A new academic study of Australia’s largest superannuation funds has found that diversified default strategies outperformed public market benchmarks over the past two decades.

The paper, which was put together by researchers at Australia’s Monash Centre for Financial Studies, stated that outperformance had been driven by active investment strategies and allocations to private markets.

The findings come as Australia’s superannuation system has been held up by many policymakers and industry experts as a template for the UK’s defined contribution (DC) market.

The researchers examined the default MySuper products of Australia’s biggest funds and found that most delivered positive and statistically significant excess returns relative to listed market benchmarks. The outperformance held across a range of measures, with most funds generating additional returns of between 0.6% and 1.5% above passive listed benchmarks.

The researchers also said the persistence of positive alpha over rolling 10-year periods suggests the results were not simply a product of short-term market moves, but instead reflect “enduring value creation through active management and portfolio design”.

They added: “Our findings stand in contrast to the growing literature, particularly in the US, that has questioned the net value of alternative investments and active management in institutional portfolios.”

The paper said the difference may reflect features of the Australian system itself, including scale, internal management capabilities, not-for-profit governance models, and long-term investment horizons, all of which may have helped funds use alternatives more effectively.

UK policymakers have repeatedly pointed to Australia as a model for a more consolidated DC market, with larger schemes expected to be more able to invest in infrastructure, private markets, and other less liquid assets.

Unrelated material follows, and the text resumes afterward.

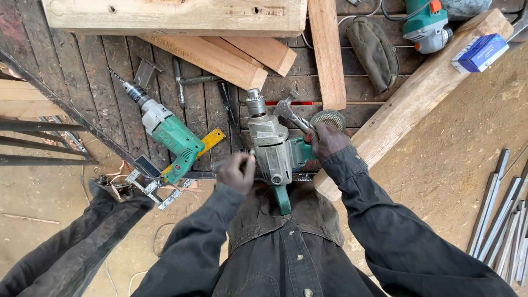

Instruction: The person is using a hammer to align a metal piece and adjusting the chuck of a power drill on a fabrication floor.

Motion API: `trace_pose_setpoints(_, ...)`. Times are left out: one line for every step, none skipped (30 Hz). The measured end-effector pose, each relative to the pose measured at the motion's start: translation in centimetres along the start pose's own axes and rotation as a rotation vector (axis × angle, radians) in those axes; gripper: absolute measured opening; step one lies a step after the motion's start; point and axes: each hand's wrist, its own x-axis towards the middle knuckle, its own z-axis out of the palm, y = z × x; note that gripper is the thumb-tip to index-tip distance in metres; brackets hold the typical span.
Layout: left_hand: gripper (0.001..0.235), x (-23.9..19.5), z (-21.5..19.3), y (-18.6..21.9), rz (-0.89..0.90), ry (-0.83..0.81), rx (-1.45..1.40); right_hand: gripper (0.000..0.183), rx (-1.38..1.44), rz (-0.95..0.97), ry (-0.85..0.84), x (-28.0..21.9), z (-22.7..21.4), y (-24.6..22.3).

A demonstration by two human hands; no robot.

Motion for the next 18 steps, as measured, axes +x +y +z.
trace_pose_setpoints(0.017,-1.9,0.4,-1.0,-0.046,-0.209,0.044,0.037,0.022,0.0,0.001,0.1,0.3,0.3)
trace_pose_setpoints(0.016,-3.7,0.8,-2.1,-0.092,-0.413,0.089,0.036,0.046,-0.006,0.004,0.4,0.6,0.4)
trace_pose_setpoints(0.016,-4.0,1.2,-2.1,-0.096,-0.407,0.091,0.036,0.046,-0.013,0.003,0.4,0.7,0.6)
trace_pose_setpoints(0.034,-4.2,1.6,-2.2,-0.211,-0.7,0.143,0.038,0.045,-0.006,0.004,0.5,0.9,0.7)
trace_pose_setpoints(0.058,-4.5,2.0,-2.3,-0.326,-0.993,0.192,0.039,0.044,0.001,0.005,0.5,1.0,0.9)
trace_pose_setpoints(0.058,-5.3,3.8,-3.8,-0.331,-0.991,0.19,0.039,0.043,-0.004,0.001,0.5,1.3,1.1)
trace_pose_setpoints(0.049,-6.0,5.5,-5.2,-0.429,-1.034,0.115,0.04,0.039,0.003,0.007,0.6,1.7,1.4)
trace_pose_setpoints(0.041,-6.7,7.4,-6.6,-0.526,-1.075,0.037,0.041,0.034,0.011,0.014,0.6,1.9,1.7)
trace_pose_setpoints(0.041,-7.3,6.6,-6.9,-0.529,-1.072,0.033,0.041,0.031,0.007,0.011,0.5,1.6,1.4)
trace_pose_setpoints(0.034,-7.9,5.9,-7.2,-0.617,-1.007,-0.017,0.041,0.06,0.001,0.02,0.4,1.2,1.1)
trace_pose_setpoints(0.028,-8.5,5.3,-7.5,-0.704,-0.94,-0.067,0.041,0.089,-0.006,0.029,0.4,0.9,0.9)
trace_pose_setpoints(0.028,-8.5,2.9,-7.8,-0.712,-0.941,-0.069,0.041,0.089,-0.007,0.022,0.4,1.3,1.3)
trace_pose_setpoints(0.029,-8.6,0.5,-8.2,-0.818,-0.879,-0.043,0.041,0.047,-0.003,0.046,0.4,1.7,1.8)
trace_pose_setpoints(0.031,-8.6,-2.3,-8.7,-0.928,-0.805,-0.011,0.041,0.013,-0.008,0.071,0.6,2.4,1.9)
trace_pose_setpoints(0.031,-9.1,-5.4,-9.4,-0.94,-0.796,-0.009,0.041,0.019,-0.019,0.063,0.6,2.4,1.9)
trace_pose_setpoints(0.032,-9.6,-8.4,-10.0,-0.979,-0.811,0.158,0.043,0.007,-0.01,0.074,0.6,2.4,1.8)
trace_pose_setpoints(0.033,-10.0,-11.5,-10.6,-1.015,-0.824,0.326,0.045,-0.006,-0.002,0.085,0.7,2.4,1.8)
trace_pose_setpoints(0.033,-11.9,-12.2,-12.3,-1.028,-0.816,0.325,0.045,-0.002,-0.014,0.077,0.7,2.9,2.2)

However, the study also warned that the picture has become less clear-cut in recent years. It found that alpha has been declining across all funds since around 2021, while cumulative return ratios have started to level off.

The authors said this could suggest that the early benefits of diversification into alternatives and active strategies are becoming harder to sustain, potentially because of increased competition, tighter regulation, and the maturing of opportunities in private markets.